> _Action item_
Using the listing below, retype exactly the lines starting at the one with "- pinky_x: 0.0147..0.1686" and ending at the one with "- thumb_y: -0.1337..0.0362", and include both.

━━━ Records to process

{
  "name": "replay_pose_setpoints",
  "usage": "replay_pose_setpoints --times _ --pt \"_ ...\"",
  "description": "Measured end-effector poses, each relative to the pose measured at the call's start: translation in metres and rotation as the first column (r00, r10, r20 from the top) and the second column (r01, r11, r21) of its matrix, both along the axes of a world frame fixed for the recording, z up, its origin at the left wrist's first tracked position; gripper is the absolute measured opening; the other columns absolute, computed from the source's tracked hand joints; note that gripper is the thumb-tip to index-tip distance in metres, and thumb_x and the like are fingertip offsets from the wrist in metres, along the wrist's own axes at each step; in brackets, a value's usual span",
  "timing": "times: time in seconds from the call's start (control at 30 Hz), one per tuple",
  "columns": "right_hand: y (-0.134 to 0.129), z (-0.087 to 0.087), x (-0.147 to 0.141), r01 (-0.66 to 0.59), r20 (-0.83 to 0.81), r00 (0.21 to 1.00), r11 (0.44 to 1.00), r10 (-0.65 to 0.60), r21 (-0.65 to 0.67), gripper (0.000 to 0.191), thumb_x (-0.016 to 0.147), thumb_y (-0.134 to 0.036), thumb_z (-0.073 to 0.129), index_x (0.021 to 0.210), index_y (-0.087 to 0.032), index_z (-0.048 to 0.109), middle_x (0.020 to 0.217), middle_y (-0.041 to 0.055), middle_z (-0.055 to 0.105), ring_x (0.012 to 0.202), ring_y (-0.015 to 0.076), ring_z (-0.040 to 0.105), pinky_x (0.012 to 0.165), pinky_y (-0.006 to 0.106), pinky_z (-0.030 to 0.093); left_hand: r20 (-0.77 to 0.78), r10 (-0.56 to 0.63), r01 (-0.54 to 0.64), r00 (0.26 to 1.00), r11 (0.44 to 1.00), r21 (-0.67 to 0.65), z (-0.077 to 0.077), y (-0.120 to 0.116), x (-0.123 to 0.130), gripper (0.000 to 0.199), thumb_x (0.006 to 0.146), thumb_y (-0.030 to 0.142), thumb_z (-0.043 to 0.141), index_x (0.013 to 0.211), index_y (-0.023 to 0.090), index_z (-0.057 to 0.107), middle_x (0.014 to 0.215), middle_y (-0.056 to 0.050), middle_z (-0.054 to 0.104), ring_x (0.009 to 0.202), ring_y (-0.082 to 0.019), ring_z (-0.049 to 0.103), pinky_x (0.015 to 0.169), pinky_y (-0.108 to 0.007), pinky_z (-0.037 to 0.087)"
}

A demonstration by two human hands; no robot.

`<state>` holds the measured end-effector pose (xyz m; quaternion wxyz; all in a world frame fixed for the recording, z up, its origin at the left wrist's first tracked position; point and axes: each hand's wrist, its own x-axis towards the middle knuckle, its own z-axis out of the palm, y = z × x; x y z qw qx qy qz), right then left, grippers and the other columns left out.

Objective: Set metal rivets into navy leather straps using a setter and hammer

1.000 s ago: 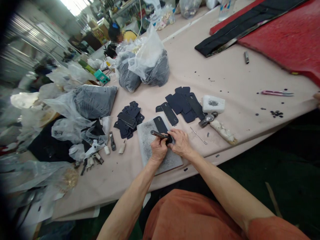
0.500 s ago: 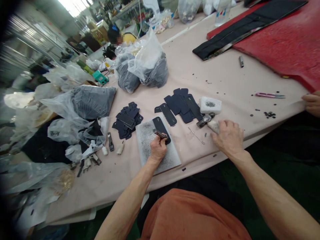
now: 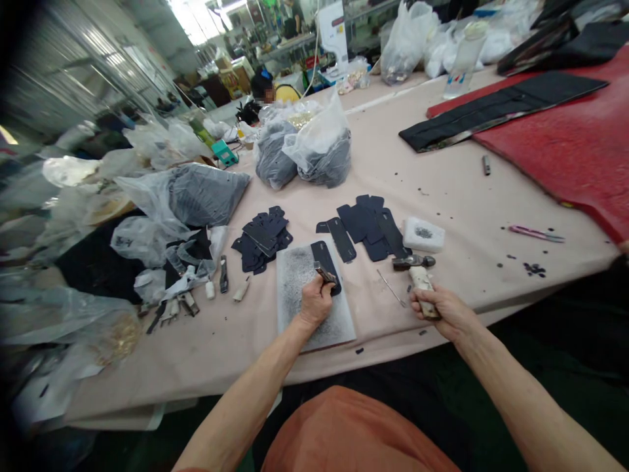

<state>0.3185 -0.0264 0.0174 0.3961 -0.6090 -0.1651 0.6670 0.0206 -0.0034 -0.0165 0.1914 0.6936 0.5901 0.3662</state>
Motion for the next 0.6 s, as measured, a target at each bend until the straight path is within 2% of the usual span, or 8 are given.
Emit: replay_pose_setpoints --times 0.1,0.17,0.27,0.37,0.5,0.6 --pt "0.002 0.007 -0.01 0.088 0.046 0.995 0.996 -0.087 -0.025 0.022 0.065 -0.011 0.067 0.084 -0.018 0.056 0.066 0.0011 0.06 0.045 0.0094 0.052 0.036 0.018 0.04 0.008 -0.003 0.003 1.0 1.0 0.002 0.002 -0.001 0.0 0.017 0.085 0.011 0.054 0.095 0.021 0.064 0.093 -0.005 0.075 0.088 -0.02 0.071 0.082 -0.031 0.056" --pt "0.005 0.012 -0.016 0.097 0.12 0.988 0.995 -0.095 -0.013 0.02 0.065 -0.013 0.067 0.08 -0.017 0.056 0.062 0.0001 0.058 0.041 0.0081 0.048 0.033 0.017 0.035 0.004 -0.001 0.001 1.0 1.0 -0.004 0.003 -0.001 0.001 0.019 0.086 0.01 0.054 0.096 0.021 0.064 0.095 -0.005 0.075 0.09 -0.02 0.071 0.083 -0.031 0.056" --pt "0.009 0.021 -0.026 0.026 0.187 0.982 0.997 -0.04 0.075 0.022 0.063 -0.02 0.07 0.078 -0.018 0.055 0.059 -0.0015 0.057 0.04 0.0083 0.046 0.032 0.018 0.032 0.006 -0.003 0.003 1.0 1.0 -0.013 0.002 -0.002 0.001 0.017 0.086 0.01 0.054 0.094 0.021 0.064 0.093 -0.005 0.075 0.086 -0.019 0.072 0.08 -0.03 0.057" --pt "0.012 0.034 -0.035 -0.083 0.23 0.973 0.978 0.037 0.193 0.028 0.061 -0.027 0.073 0.083 -0.019 0.057 0.057 -0.0044 0.054 0.04 0.0087 0.045 0.032 0.019 0.03 0.012 0.003 -0.002 1.0 1.0 -0.016 0.001 -0.003 0.001 0.015 0.086 0.01 0.054 0.092 0.021 0.064 0.09 -0.004 0.075 0.085 -0.019 0.071 0.078 -0.029 0.056" --pt "0.018 0.064 -0.046 -0.298 0.407 0.901 0.896 0.15 0.33 0.039 0.07 -0.038 0.071 0.104 -0.022 0.062 0.053 -0.006 0.051 0.041 0.0119 0.046 0.036 0.022 0.036 -0.031 0.027 -0.028 0.999 0.999 -0.044 0.0 -0.005 0.002 0.013 0.085 0.013 0.057 0.091 0.021 0.064 0.087 -0.003 0.074 0.083 -0.019 0.071 0.075 -0.028 0.055" --pt "0.023 0.091 -0.054 -0.491 0.643 0.751 0.779 0.151 0.39 0.049 0.076 -0.042 0.067 0.121 -0.024 0.061 0.051 -0.0058 0.052 0.043 0.0144 0.049 0.041 0.025 0.042 -0.057 0.035 -0.039 0.998 0.997 -0.067 0.001 -0.005 0.003 0.012 0.085 0.014 0.058 0.091 0.022 0.065 0.085 -0.002 0.074 0.081 -0.018 0.071 0.073 -0.026 0.055"
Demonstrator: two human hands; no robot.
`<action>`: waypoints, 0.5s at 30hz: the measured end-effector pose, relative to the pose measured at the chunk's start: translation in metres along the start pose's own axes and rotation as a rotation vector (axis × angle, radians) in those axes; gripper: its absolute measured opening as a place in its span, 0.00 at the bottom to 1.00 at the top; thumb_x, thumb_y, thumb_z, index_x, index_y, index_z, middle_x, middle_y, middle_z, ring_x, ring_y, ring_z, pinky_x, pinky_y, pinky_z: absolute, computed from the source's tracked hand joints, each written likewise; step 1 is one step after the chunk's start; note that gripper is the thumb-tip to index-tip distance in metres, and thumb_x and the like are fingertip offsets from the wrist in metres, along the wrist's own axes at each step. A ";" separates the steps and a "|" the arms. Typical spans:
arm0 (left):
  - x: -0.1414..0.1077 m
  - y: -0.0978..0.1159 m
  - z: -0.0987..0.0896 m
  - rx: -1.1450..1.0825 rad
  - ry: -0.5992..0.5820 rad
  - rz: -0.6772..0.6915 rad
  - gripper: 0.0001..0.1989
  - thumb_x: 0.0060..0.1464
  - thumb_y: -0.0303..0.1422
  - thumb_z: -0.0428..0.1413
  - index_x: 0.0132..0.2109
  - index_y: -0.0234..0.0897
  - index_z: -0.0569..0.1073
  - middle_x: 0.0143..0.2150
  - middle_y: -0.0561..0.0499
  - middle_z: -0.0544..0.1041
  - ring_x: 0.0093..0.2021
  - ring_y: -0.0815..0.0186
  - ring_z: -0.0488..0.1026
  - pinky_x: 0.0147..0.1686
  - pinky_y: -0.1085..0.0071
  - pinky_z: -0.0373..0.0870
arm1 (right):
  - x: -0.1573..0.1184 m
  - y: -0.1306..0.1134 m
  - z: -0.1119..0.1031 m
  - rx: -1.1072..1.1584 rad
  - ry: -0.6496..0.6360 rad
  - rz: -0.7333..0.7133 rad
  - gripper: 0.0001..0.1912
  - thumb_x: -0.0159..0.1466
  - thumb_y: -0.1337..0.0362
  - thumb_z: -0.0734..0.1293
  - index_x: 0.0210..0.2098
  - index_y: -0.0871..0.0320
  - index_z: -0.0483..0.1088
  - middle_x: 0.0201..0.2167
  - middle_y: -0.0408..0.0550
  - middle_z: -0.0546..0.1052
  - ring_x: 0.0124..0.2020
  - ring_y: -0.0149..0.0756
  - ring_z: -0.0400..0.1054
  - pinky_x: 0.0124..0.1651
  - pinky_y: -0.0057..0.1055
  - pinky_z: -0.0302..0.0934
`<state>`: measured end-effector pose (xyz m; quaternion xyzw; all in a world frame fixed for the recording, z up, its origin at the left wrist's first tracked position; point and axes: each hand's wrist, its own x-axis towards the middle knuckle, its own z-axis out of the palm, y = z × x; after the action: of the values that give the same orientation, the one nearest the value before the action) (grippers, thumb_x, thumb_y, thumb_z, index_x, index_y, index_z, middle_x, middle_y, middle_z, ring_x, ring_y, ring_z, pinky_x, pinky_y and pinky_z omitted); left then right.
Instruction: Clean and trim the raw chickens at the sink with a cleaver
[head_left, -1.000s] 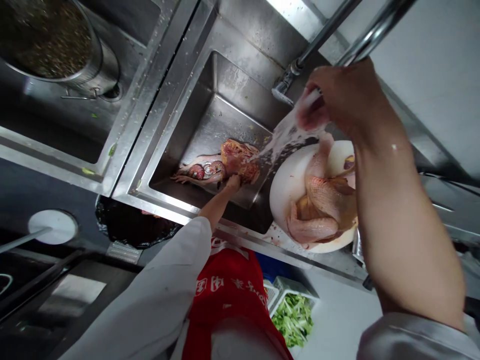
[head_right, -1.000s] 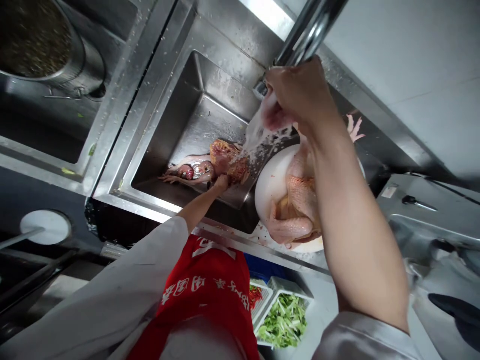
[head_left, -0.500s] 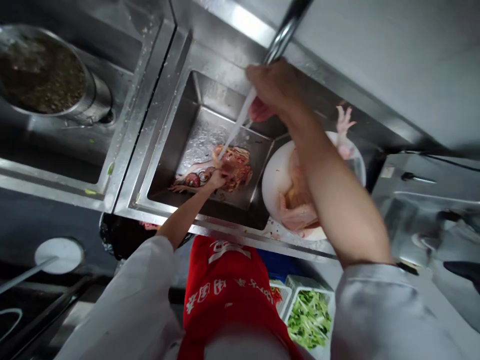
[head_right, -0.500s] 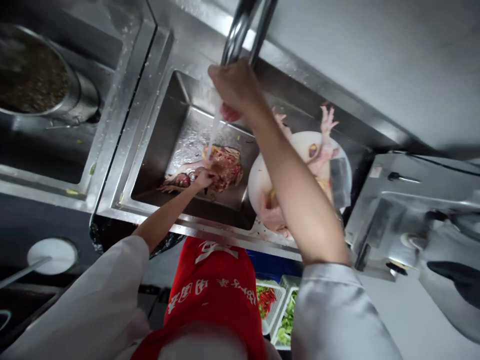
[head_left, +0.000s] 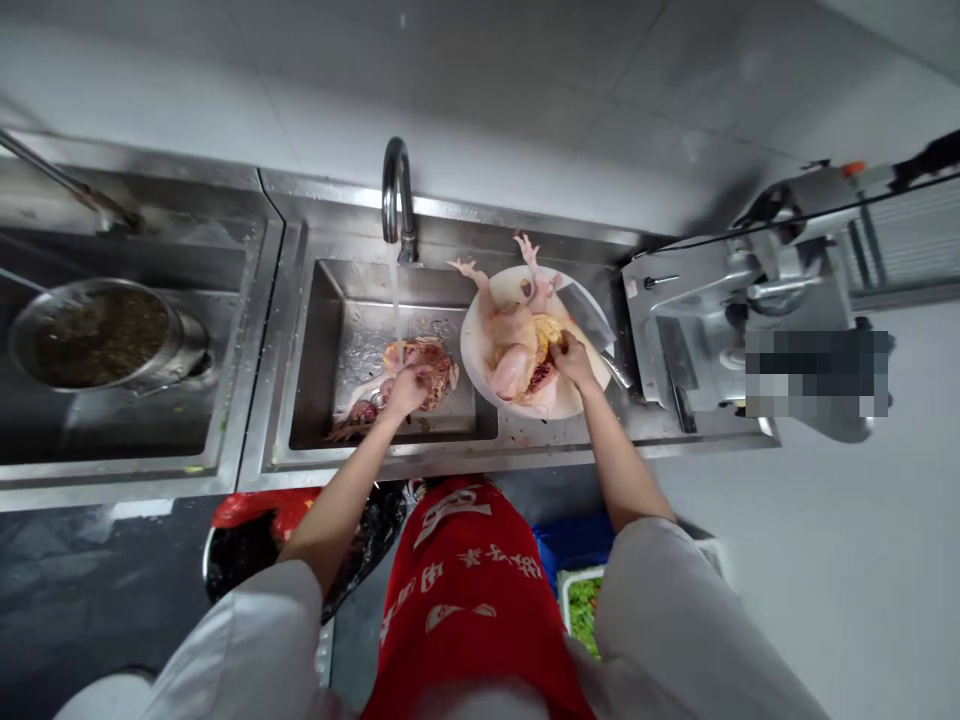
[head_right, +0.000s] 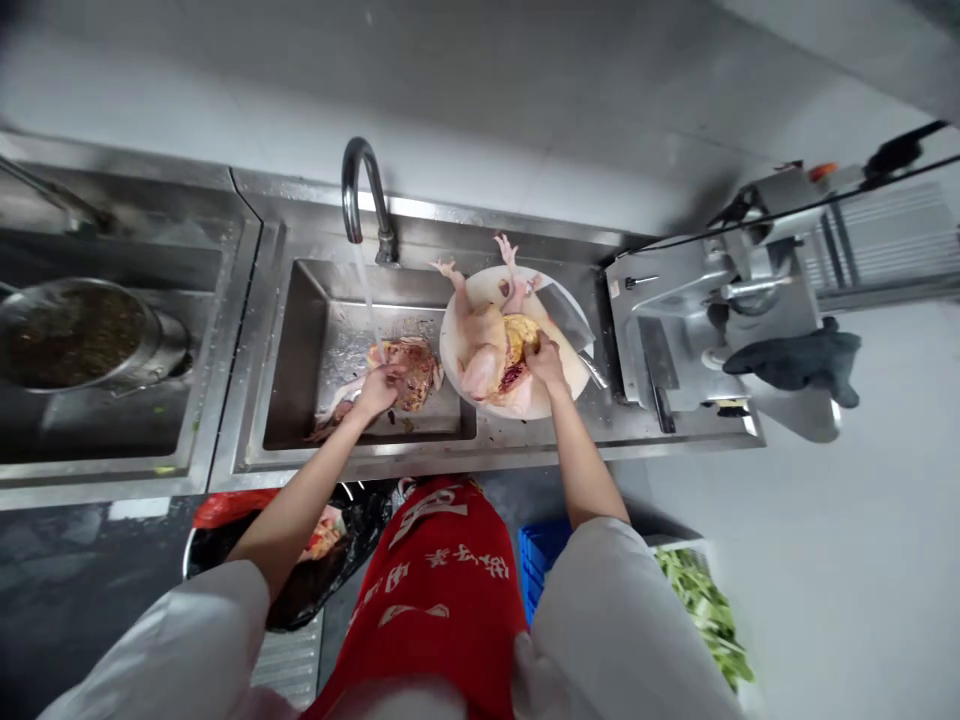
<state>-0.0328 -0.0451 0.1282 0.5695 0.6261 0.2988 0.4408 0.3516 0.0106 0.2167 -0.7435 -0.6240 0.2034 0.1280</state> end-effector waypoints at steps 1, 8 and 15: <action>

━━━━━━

> _Completed task_
  - pinky_x: 0.0147..0.1686
  - pinky_y: -0.1085..0.0071
  - pinky_z: -0.0373..0.0870
arm1 (right):
  - x: -0.1573..0.1184 m
  - y: -0.1306..0.1134 m
  - z: -0.1119..0.1031 m
  - rx: -1.1072..1.1584 rad
  - ry: -0.6496..0.6360 rad
  - rz: -0.7333..0.7133 rad
  - gripper: 0.0001..0.1912
  - thumb_x: -0.0159..0.1466
  - thumb_y: -0.1337..0.0362

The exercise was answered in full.